That brings us to the question, how many users are still using IE6 and IE7 and after we look at the figures decide if we can leave with those numbers or go a painful route.

As of February 2012 IE6 and IE7 are used by 3.6% of all users, and that number decreasing pretty fast, it dropped 15% from previous months which was at 4.2%.
So if you have a mission critical operation where you must support 100% of browsers then you have to go longer route and figure out your way through a tretcherous road of 3rd party cookies and additional cross domain communication scripts that support older browsers.
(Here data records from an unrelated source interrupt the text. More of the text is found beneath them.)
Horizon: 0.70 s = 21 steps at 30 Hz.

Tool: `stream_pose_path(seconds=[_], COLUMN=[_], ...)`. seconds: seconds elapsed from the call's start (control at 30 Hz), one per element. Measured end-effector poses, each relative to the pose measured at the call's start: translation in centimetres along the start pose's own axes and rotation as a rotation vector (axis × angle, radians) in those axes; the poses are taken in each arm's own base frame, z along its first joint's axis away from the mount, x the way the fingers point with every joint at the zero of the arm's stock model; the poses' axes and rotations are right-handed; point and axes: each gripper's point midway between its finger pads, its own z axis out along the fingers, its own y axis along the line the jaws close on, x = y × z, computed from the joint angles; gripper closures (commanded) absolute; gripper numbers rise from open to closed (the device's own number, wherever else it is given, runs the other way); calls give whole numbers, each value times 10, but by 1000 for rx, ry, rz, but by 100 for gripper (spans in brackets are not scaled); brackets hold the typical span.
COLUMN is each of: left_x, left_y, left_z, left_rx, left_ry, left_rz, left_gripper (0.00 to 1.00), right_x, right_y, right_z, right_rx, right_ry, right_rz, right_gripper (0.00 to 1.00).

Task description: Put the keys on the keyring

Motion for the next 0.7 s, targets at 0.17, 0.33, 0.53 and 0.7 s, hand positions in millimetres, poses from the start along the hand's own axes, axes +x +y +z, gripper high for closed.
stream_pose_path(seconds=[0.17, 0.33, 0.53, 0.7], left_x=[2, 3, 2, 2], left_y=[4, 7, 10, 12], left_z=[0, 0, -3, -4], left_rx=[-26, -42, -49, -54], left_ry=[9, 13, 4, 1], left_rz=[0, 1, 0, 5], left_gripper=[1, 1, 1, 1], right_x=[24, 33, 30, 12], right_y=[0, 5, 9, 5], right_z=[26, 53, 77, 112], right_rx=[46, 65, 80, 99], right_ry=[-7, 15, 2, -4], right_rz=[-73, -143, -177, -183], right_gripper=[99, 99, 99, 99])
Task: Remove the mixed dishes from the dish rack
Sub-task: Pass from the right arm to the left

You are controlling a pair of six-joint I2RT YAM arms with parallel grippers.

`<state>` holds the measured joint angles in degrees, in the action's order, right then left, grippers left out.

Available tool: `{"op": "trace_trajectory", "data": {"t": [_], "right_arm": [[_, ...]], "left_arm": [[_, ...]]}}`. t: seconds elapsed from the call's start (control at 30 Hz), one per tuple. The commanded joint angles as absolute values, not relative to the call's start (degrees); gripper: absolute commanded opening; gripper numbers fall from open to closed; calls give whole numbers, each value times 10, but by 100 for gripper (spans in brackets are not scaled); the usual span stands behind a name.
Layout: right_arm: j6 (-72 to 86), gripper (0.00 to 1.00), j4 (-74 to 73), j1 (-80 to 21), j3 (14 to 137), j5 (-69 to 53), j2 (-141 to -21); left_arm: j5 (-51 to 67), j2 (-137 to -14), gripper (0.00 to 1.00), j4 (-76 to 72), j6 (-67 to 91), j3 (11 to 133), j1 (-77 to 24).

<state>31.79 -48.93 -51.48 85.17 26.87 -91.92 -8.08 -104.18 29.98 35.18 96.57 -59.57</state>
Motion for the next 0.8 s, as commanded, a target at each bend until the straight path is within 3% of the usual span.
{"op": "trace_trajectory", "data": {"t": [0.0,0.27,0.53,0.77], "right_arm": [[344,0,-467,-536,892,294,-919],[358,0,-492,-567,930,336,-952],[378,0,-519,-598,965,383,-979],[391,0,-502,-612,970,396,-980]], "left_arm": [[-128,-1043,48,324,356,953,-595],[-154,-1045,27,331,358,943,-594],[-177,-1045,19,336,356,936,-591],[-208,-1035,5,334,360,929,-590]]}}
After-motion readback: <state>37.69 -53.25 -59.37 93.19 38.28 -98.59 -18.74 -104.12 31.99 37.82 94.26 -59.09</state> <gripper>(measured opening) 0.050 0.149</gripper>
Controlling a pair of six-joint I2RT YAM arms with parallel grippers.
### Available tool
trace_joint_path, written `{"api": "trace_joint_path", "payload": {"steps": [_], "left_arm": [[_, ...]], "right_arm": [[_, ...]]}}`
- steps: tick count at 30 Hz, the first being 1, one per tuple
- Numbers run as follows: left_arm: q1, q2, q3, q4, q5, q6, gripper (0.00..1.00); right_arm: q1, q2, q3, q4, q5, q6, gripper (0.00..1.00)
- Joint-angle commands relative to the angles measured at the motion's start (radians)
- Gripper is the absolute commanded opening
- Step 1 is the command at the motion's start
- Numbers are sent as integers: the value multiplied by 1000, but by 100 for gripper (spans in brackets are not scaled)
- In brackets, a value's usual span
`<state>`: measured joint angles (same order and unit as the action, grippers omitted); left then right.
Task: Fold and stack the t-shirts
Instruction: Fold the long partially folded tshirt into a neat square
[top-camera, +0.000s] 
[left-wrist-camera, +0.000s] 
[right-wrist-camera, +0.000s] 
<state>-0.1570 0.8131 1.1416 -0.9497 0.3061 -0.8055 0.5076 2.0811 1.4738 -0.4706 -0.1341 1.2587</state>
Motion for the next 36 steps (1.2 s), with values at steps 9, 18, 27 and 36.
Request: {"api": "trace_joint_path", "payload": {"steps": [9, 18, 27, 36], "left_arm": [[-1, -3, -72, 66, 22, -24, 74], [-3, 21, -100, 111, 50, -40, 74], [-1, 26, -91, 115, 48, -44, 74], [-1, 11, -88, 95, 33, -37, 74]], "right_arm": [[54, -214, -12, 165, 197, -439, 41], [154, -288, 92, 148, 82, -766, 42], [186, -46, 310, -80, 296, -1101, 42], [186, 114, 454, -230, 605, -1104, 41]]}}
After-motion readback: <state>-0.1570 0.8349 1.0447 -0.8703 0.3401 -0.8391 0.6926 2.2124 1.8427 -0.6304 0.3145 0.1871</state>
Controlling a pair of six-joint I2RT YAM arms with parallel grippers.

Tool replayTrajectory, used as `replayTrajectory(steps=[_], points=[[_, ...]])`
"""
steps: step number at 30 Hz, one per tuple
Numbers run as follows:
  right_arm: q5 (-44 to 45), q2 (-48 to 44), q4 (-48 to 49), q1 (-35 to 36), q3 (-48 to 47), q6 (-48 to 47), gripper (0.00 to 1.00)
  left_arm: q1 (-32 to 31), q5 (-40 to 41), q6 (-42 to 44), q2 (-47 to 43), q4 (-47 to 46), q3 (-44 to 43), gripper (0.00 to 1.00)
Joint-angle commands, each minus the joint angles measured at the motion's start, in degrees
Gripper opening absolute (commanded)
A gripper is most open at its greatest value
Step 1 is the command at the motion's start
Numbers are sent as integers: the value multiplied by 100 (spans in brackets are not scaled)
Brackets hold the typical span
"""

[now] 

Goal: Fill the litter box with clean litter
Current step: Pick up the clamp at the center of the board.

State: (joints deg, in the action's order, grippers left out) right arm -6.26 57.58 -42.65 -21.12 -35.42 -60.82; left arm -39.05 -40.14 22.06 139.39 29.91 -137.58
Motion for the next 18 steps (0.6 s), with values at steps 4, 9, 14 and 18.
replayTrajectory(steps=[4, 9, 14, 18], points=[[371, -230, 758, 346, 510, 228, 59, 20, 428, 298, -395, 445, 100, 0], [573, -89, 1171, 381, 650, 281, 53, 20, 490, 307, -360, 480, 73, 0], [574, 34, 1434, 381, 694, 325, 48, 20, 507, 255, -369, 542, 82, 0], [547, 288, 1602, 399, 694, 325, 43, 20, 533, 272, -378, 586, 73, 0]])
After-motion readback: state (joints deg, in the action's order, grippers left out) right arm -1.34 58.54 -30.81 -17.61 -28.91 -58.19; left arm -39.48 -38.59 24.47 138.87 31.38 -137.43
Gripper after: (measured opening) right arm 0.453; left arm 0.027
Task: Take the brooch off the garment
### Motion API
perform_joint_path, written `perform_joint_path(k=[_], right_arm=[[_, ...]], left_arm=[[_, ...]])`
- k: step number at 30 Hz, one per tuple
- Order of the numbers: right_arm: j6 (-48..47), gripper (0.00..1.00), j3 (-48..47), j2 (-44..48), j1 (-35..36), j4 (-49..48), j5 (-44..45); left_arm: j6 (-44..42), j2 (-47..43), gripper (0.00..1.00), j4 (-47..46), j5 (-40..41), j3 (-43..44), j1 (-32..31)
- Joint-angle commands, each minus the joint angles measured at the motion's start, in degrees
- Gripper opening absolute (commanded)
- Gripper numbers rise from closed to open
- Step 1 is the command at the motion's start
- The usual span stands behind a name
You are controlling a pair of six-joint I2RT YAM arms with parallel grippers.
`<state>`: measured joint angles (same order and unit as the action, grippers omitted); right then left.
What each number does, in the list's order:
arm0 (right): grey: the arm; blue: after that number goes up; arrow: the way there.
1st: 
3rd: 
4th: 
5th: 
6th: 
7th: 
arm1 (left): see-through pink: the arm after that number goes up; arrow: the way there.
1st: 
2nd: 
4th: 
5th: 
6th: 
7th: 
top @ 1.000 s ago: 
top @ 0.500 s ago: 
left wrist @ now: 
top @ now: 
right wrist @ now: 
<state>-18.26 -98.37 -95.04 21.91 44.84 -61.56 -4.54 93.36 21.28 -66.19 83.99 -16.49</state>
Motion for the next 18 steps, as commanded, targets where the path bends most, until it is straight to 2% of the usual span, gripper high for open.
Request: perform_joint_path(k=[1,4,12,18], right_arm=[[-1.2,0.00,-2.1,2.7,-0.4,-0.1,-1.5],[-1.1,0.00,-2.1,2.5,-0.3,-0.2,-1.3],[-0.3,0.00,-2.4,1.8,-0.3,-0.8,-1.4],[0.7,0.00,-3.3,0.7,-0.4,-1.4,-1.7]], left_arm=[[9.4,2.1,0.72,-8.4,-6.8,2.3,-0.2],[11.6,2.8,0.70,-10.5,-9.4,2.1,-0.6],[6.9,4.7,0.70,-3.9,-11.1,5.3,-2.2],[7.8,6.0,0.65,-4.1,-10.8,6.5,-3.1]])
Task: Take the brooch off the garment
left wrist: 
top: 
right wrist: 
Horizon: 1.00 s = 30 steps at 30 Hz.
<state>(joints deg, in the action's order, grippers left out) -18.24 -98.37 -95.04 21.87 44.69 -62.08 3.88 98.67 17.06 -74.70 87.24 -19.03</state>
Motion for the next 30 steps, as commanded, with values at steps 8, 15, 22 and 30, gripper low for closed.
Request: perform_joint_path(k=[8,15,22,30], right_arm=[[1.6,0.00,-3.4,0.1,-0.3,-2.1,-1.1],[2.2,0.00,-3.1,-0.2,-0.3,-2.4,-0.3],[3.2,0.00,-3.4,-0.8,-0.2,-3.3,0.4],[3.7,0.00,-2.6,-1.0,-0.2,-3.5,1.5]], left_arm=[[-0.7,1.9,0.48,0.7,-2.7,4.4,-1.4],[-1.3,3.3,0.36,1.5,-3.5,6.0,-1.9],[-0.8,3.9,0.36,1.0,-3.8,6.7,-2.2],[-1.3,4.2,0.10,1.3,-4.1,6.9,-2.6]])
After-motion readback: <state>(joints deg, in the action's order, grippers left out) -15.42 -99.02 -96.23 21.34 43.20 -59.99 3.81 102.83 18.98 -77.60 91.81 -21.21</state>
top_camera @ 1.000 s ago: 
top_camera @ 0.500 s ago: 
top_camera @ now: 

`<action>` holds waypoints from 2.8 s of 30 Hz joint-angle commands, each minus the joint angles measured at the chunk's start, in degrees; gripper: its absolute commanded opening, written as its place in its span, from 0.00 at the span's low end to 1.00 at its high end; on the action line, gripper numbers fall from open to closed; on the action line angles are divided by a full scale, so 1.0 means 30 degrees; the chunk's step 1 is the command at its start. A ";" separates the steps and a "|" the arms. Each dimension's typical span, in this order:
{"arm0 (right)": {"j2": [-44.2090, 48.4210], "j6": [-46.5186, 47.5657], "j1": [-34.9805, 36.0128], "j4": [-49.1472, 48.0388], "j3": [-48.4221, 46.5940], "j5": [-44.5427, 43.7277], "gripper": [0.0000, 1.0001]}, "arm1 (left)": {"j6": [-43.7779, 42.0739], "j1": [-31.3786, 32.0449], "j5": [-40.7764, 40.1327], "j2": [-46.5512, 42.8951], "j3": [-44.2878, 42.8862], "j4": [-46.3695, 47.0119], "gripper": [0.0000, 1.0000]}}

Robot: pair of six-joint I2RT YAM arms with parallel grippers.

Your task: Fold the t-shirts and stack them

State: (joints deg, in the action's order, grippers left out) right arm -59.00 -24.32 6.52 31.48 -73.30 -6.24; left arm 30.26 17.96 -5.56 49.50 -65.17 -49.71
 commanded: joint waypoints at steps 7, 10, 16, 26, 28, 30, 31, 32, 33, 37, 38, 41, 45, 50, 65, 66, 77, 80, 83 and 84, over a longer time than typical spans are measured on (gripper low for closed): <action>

This blog post has a nice write up about that.

It will probably take you 3 time as long to make it work for those 3.6% of users. So if you can I would save yourself a major headache and write clean code for modern browsers.

When I first started I was actually going to use cookies for storage, but later on I’ve discovered that IE blocks 3rd party content and you have go your way out to a pretty complex workaround. And there is also a reliability issue I sometimes experienced.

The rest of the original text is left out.